Figure 3. — (A) Immunoblots from HEK293E cell extracts incubated with 0.5- or 1-mM glutaraldehyde for the indicated times. Monomeric and dimeric NADK2 and the β-actin control are shown.

(B) Immunoblots as in (A), but from ΔNADK2 HEK293E cells transiently transfected with either empty vector (EV) or NADK2 cDNA and treated with 1-mM DSS for 1 h.

(C) Mitochondrial localization of NADK2 extension-deficient variants. Representative images of localization of the indicated NADK2 variants (green) to mitochondria (red) detected by immunofluorescence with a NADK2 antibody. ΔNADK2 HEK293E cells were transiently transfected either empty vector (control), NADK2 wild type, or NADK2 variants with the indicated deleted extensions (Δ78–114, Δ231–266, and Δ325–365). Mitochondria were stained with MitoTracker (red) and nuclei with Hoechst (gray). Scale bars, 2 μm.

(D) Top: schematic of NADK2 depicting its mitochondrial localization sequence and the unique NADK2 extensions (aa 78–114, aa 231–266, and aa 325–365). Bottom: immunoblots as in (A), but from ΔNADK2 HEK293E cells that were transiently transfected with either empty vector (EV), NADK2 WT, or NADK2 variants with the indicated deleted extensions. Monomeric and dimeric NADK2 and the β-actin control are shown.

(E) Mass photometry of recombinant His-NADK2 (aa 61–442) or the indicated variants purified from E. coli, indicating that His-NADK2^Δ325–365 exist in a monomeric state (calculated MW = 47 kDa for 77% of the sample), while NADK2, His-NADK2^Δ78–114, and His-NADK2^Δ231–266 are dimeric with the indicated molecular weight.

(F) Schematic of ¹³C₅-Glutamine (M+5) tracing to assess the newly synthesized ¹³C₅-proline. ¹³C-labeled carbons are shown in gray. The rate-limiting pyrroline-5-carboxylate synthase (P5CS) that requires NADK2 activity and mitochondrial NADPH is shown.

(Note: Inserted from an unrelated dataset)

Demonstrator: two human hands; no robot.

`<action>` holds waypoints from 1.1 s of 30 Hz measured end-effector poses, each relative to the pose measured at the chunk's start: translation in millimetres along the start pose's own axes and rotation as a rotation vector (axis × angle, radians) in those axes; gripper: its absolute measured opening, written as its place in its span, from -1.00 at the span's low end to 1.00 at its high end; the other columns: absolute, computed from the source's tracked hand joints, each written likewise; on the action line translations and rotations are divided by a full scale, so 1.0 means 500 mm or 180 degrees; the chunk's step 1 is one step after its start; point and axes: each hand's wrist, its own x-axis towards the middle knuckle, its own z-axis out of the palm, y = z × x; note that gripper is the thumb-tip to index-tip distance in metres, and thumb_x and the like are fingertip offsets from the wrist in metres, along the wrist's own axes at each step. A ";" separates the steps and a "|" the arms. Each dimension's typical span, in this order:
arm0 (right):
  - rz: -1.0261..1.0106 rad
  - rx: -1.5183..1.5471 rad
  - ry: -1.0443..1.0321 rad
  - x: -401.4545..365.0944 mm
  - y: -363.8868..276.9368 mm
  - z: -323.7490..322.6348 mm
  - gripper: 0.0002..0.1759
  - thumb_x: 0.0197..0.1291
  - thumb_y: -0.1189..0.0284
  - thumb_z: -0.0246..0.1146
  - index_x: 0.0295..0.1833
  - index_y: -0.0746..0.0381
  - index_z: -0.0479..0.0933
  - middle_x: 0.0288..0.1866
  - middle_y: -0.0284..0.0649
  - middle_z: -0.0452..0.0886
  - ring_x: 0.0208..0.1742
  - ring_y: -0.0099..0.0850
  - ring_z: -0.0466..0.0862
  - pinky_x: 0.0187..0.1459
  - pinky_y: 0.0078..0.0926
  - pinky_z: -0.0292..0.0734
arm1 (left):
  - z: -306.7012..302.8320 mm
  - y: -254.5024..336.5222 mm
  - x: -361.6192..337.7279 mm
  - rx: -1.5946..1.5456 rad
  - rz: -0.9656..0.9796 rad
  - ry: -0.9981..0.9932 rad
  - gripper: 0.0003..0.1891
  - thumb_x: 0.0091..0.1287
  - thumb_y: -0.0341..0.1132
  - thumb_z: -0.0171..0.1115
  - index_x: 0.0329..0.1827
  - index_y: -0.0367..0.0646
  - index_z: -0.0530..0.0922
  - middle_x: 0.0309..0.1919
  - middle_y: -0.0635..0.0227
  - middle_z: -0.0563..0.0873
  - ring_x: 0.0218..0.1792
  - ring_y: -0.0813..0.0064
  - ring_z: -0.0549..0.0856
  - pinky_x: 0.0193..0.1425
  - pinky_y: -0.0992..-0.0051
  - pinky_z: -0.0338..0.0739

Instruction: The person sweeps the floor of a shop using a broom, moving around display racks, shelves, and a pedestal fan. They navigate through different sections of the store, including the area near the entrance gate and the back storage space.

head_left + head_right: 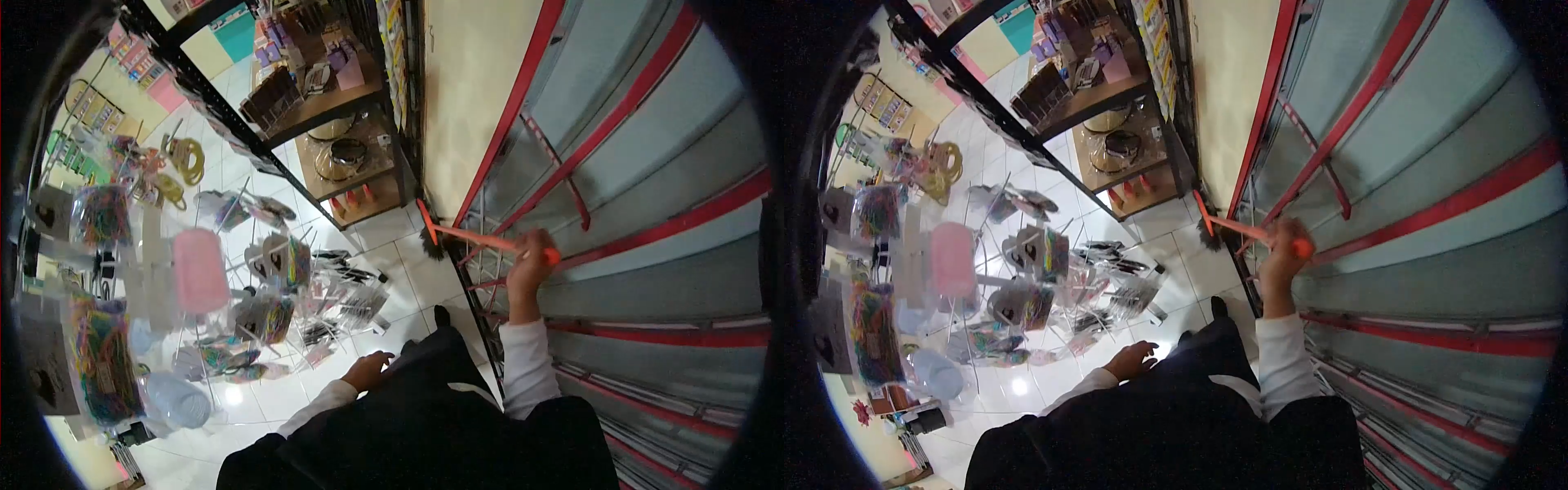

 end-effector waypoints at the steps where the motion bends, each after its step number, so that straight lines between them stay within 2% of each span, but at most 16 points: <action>1: -0.0054 0.0487 0.0283 0.020 -0.007 0.009 -0.78 0.12 0.44 0.24 -0.53 0.15 0.39 -0.65 -0.43 0.33 -0.58 -0.60 0.34 -0.39 -0.58 0.30 | 0.000 0.003 -0.007 0.0118 -0.0020 -0.0051 -0.60 0.27 -0.19 0.13 0.12 -0.19 0.46 -0.09 0.10 0.62 -0.06 0.15 0.62 0.04 0.25 0.50; 3: -0.0398 0.0803 0.1140 0.069 -0.040 0.045 -0.69 0.10 0.51 0.22 -0.60 0.10 0.28 -0.65 -0.46 0.29 -0.64 -0.63 0.27 -0.52 -0.60 0.20 | 0.006 0.001 -0.021 0.0071 -0.0012 -0.0049 -0.62 0.28 -0.20 0.16 0.12 -0.15 0.45 -0.13 0.14 0.61 -0.12 0.15 0.63 -0.03 0.25 0.53; 5: -0.0606 0.0921 0.0585 0.082 -0.106 0.056 -0.67 0.10 0.51 0.25 -0.61 0.10 0.28 -0.66 -0.46 0.28 -0.68 -0.64 0.23 -0.53 -0.60 0.18 | 0.013 -0.001 -0.031 0.0089 -0.0033 0.0033 -0.63 0.29 -0.21 0.17 0.11 -0.14 0.44 -0.16 0.16 0.61 -0.17 0.15 0.64 -0.07 0.25 0.54; 8: -0.1061 0.0703 0.0308 0.074 -0.154 0.068 -0.70 0.16 0.48 0.24 -0.56 0.11 0.31 -0.68 -0.47 0.25 -0.71 -0.66 0.20 -0.59 -0.62 0.15 | 0.042 -0.024 -0.038 0.0012 0.0035 0.0116 -0.64 0.28 -0.22 0.18 0.10 -0.15 0.45 -0.16 0.17 0.61 -0.17 0.16 0.64 -0.06 0.26 0.53; 11: -0.1192 0.0565 0.0447 0.036 -0.207 0.100 -0.74 0.23 0.40 0.23 -0.48 0.13 0.34 -0.68 -0.48 0.24 -0.71 -0.67 0.20 -0.64 -0.67 0.10 | 0.064 -0.023 -0.045 0.0081 -0.0014 0.0091 -0.65 0.28 -0.23 0.18 0.08 -0.16 0.45 -0.17 0.16 0.60 -0.16 0.16 0.63 -0.06 0.26 0.52; 14: -0.0976 0.0650 -0.0239 0.016 -0.246 0.086 -0.77 0.25 0.35 0.22 -0.41 0.15 0.36 -0.67 -0.47 0.25 -0.71 -0.68 0.19 -0.68 -0.71 0.05 | 0.074 -0.013 -0.046 0.0114 -0.0094 0.0016 -0.66 0.29 -0.21 0.16 0.07 -0.16 0.46 -0.17 0.16 0.60 -0.16 0.15 0.63 -0.06 0.24 0.51; 18: -0.1136 0.0310 -0.0506 0.016 -0.307 0.096 -0.75 0.25 0.31 0.22 -0.41 0.17 0.38 -0.66 -0.45 0.26 -0.73 -0.69 0.18 -0.67 -0.69 0.04 | 0.070 0.022 -0.054 0.0287 0.0221 0.0058 -0.66 0.30 -0.17 0.12 0.06 -0.14 0.47 -0.16 0.15 0.60 -0.15 0.13 0.62 -0.05 0.22 0.50; 21: -0.1198 0.0653 -0.0644 0.033 -0.303 0.087 -0.79 0.25 0.35 0.22 -0.38 0.19 0.42 -0.65 -0.44 0.30 -0.75 -0.68 0.18 -0.69 -0.69 0.04 | 0.097 0.028 -0.051 0.0150 0.0082 0.0123 -0.66 0.31 -0.16 0.11 0.07 -0.12 0.48 -0.16 0.14 0.60 -0.15 0.11 0.62 -0.03 0.21 0.50; 24: -0.0829 0.1133 -0.0933 0.033 -0.262 0.091 -0.83 0.21 0.41 0.26 -0.36 0.23 0.44 -0.65 -0.44 0.31 -0.76 -0.67 0.19 -0.71 -0.68 0.04 | 0.104 0.059 -0.045 0.0500 -0.0161 -0.0299 -0.65 0.31 -0.15 0.10 0.08 -0.13 0.47 -0.16 0.14 0.60 -0.14 0.09 0.62 -0.02 0.19 0.50; 25: -0.0559 0.1312 -0.1085 0.036 -0.235 0.097 -0.86 0.16 0.47 0.29 -0.36 0.23 0.45 -0.68 -0.47 0.30 -0.75 -0.67 0.21 -0.73 -0.68 0.04 | 0.103 0.067 -0.050 0.0520 -0.0059 -0.0272 -0.64 0.31 -0.14 0.10 0.08 -0.13 0.47 -0.15 0.14 0.60 -0.14 0.10 0.63 -0.01 0.19 0.50; 27: -0.0453 0.1250 -0.1002 0.012 -0.174 0.125 -0.85 0.16 0.49 0.28 -0.40 0.19 0.45 -0.68 -0.48 0.31 -0.73 -0.69 0.25 -0.72 -0.70 0.05 | 0.106 0.079 -0.058 0.0554 0.0137 -0.0206 -0.63 0.32 -0.12 0.09 0.09 -0.14 0.47 -0.14 0.14 0.61 -0.13 0.13 0.63 0.00 0.20 0.50; 29: -0.0028 0.1070 -0.1188 0.006 -0.087 0.133 -0.77 0.20 0.47 0.24 -0.50 0.16 0.41 -0.68 -0.48 0.32 -0.70 -0.71 0.27 -0.68 -0.68 0.08 | 0.130 0.064 -0.064 0.0502 -0.0293 -0.0277 -0.62 0.32 -0.11 0.10 0.08 -0.15 0.48 -0.13 0.16 0.62 -0.11 0.16 0.63 0.01 0.21 0.50; 31: 0.0286 0.0200 -0.1572 0.012 0.035 0.131 -0.66 0.23 0.45 0.21 -0.60 0.17 0.33 -0.67 -0.50 0.30 -0.66 -0.69 0.27 -0.61 -0.64 0.11 | 0.156 0.045 -0.077 0.0468 -0.0526 -0.0288 -0.62 0.31 -0.10 0.11 0.07 -0.15 0.48 -0.12 0.18 0.63 -0.09 0.19 0.63 0.02 0.23 0.50; 33: -0.0209 -0.0756 -0.1848 -0.017 0.152 0.119 -0.63 0.23 0.47 0.19 -0.63 0.24 0.29 -0.67 -0.49 0.28 -0.61 -0.67 0.25 -0.55 -0.60 0.12 | 0.166 0.027 -0.094 0.0487 -0.0542 -0.0245 -0.62 0.30 -0.09 0.13 0.06 -0.14 0.49 -0.12 0.21 0.64 -0.07 0.22 0.64 0.02 0.25 0.50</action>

(G) Immunoblots and fractional abundance of proline (M+5) from ΔNADK2 HEK293E cells stably expressing either empty vector, NADK2 WT, or NADK2 variants with the indicated deleted extensions (Δ78–114, Δ231–266, Δ325–365) labeled for 3 h with ¹³C₅ glutamine.

(H) Enzymatic activity of human recombinant His-NADK2 and NADK2^Δ78–114 variant in the presence of 1 mM NAD⁺ and 5 mM MgATP.

(I) Cell proliferation of ΔNADK2 HEK293E cells stably expressing either empty vector, NADK2 WT, or the indicated NADK2 variants. Cells were grown for 72 h in 10% dialyzed serum in the presence or absence of 0.2 mM proline.

(J) Representative images and quantification of spheroid size from ΔNADK2 HEK293E cells stably expressing either NADK2 WT or the indicated NADK2 variants that were cultured in 10% dialyzed serum without proline. Quantification of the spheroid size was performed from 5 independent images.

Data are presented as the mean ± SD from n = 3 (G and I) or n = 4 (J) of biologically independent samples, and data are representative of at least two independent experiments. (G, I, and J) ***p < 0.001, ****p < 0.001 for multiple comparisons calculated using one-way ANOVA and Tukey’s post hoc test.